Lewis Hartswick wrote:

Did you ever read it, Lew? Or did you read *about* it?

I read some of it. Couldn't stand to do the rest.
...lew...



I read it, the latter Corvairs were safer, too late to save the brand.
Compared to today,
the 60's cars are death traps for the most part.

Wes


The pre-'65s were the ones with the swing axles, and a frame that had
serious weaknesses in the central bay. The swing axle was just fine for
moderate driving. But, pressed hard, the car was a wild thing that took
some experience to handle. On the racetrack it absolutely needed heavy
modifications. (I spun mine at Old Bridge Speedway in NJ, even with a
bunch of modifications, because, en extremis, the rearward weight bias
took over and that was all she wrote). In '64, there was a
factory-installed transverse spring that had the same effect as a
stabilizer bar -- it reduced the tendency for the suspension to jack.

Starting in '65, the car had a better unibody and they went to a four-link
rear suspension that was functionally the same as double wishbones. At the
time, it was the most advanced suspension on any US-built car, along with
the Corvette.

But GM screwed the pooch by putting up so much resistance to Nader's
assault, particularly by trying to entrap him with a prostitute and some
other underhanded things.
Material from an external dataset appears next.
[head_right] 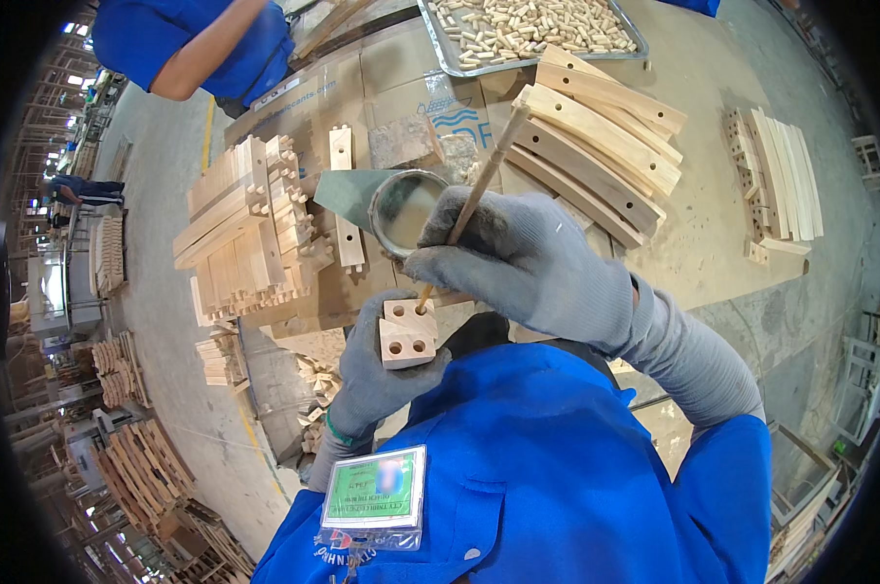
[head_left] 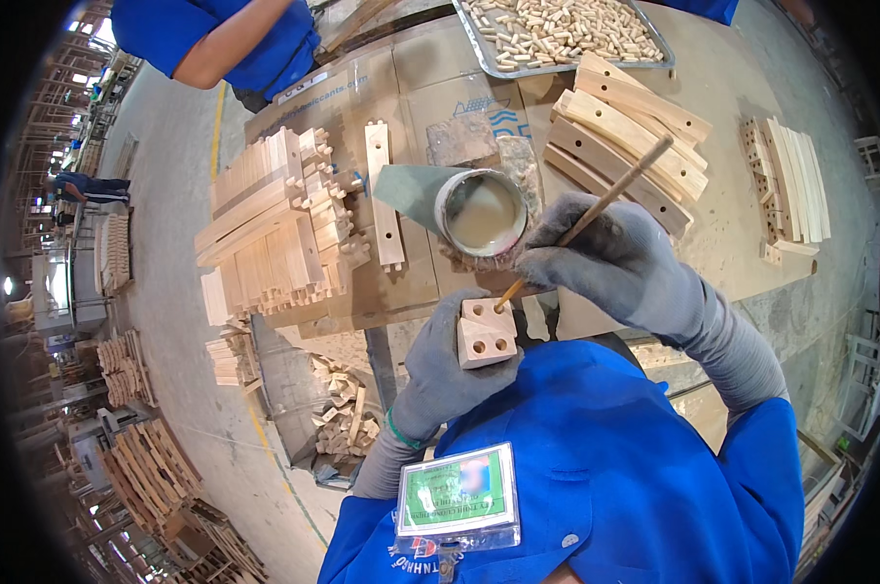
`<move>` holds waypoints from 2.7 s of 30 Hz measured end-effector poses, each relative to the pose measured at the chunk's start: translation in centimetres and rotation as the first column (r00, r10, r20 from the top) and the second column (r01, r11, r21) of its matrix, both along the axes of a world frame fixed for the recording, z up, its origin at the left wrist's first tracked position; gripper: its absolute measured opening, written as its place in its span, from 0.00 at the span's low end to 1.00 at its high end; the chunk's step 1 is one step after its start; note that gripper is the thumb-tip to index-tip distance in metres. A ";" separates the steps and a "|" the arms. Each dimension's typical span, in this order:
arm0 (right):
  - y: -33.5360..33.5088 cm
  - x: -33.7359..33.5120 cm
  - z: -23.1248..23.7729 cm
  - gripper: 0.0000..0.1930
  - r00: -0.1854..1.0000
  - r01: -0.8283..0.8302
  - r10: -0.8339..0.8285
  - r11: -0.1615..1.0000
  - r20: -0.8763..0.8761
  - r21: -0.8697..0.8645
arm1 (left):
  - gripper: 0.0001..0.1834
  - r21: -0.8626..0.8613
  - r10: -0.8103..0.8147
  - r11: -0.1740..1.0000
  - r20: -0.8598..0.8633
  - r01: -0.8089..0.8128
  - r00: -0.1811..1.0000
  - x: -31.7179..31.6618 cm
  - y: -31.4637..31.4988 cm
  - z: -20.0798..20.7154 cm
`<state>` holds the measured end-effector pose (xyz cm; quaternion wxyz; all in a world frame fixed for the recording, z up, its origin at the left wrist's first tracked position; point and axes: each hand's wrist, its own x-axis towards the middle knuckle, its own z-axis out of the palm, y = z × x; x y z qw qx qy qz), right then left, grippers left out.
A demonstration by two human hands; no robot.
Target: The person applies glue to the holes of small wooden blocks using a brush, then places the blocks into a cardboard box. The person repeats this process with multiple blocks throughout the clip.
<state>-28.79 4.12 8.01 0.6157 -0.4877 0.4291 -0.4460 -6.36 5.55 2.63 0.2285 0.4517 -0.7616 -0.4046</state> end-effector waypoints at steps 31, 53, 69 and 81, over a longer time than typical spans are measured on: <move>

I think the Corvair could have weathered it all,
but trust in the company was shot to hell.

--
Ed Huntress


Corvair was never going to survive "unsafe at any speed". Nader found an
easy target and hit a bull's-eye. Same suspension on the original VW bug.
And the Bug was top heavy. But the bug was loved, and Nader would have shot
himself writing the same book about the VW. VW and Corvair finally added
the same thing Empi had been furnishing for years. The Camber Compensator.
Don Yenco and the Corvair Stinger did very well at speed. But by then there
was the 4 wheel indepent suspension similar to the Corvette. Corvair was
always going to oversteer. Nature of the rear engine, just like a front
engine car will always understeer. At least without judicious power
application. As to spinning on a race track. Only way to prevent that is
not to push a cars limits. My B Production Vette did a few spins over the
years. Mostly my trying to go 5 mph faster than physics allowed. :)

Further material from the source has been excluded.